Could you please retype exactly the lines from the start of the records below through the line that contains "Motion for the", both included, and leave out the pictures?

"""

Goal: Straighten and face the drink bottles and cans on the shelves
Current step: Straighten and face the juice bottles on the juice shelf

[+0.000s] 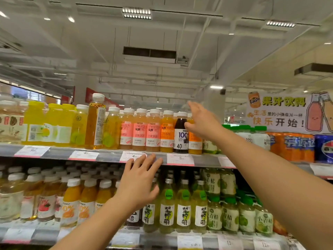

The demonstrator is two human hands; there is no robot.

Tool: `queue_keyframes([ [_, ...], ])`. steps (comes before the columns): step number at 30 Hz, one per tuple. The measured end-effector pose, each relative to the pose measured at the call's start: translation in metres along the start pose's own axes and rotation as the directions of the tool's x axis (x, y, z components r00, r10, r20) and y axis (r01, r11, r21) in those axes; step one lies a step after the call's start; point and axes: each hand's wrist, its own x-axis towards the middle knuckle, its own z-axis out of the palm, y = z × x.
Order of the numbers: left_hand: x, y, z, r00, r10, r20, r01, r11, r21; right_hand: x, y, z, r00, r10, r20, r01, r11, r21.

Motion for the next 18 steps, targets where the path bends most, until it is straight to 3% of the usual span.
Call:
queue_keyframes([
  [8,0.004,-0.008,0.019,0.994,0.041,-0.103,-0.043,0.999,-0.017,0.030,-0.026,0.026,0.988,0.124,0.087,-0.112,0.985,-0.128],
  [14,0.003,-0.008,0.024,0.989,0.041,-0.143,-0.047,0.998,-0.041,0.022,-0.037,0.031,0.976,0.177,-0.129,-0.186,0.980,-0.063],
  [18,0.003,-0.007,0.024,0.989,0.033,-0.147,-0.040,0.998,-0.043,0.007,-0.037,0.031,0.944,0.278,-0.177,-0.254,0.956,0.145],
])
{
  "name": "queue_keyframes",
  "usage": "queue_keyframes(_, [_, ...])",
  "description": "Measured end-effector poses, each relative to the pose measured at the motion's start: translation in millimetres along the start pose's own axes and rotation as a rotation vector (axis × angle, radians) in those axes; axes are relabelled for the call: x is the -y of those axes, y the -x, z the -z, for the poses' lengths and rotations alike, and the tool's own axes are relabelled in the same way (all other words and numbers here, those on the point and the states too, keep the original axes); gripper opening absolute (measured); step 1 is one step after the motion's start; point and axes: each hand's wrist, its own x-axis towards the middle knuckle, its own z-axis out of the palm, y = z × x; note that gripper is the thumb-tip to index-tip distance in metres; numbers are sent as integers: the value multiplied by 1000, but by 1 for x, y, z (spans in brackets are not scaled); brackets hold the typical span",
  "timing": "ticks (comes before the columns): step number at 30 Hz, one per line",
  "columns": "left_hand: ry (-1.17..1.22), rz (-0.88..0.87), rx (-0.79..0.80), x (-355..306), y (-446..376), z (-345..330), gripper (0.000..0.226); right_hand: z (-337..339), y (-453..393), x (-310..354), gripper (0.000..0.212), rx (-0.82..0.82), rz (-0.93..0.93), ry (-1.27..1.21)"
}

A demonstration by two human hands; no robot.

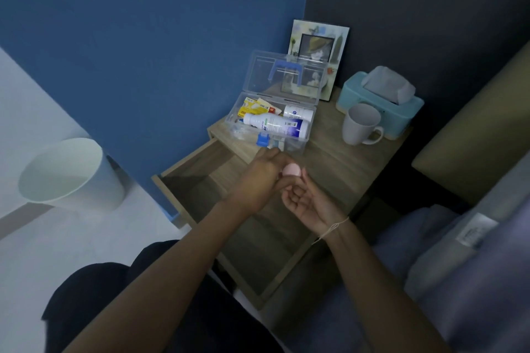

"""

Reply to the task:
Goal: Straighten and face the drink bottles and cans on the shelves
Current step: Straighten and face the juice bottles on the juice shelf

[+0.000s] 

The demonstrator is two human hands; there is no robot.

Tool: `queue_keyframes([ [_, ...], ])`. steps (comes before the columns): step number at 30 Hz, one per tuple. The measured end-effector pose, each relative to the pose measured at the call's start: translation in metres along the start pose's own axes and rotation as the directions of the tool's x axis (x, y, z components r00, r10, r20) and y axis (r01, r11, r21) in those axes; step one lies a step after the call's start; point and axes: each hand's wrist, its own x-axis towards the middle knuckle, its own z-axis out of the palm, y = z × x.
Order of the numbers: left_hand: x, y, z, r00, r10, r20, r01, r11, r21; right_hand: x, y, z, r00, r10, r20, r01, r11, r21.

Motion for the next 18 steps, targets where the path bends most, until it is straight to 3% of the usual span.

A complete answer has now been given.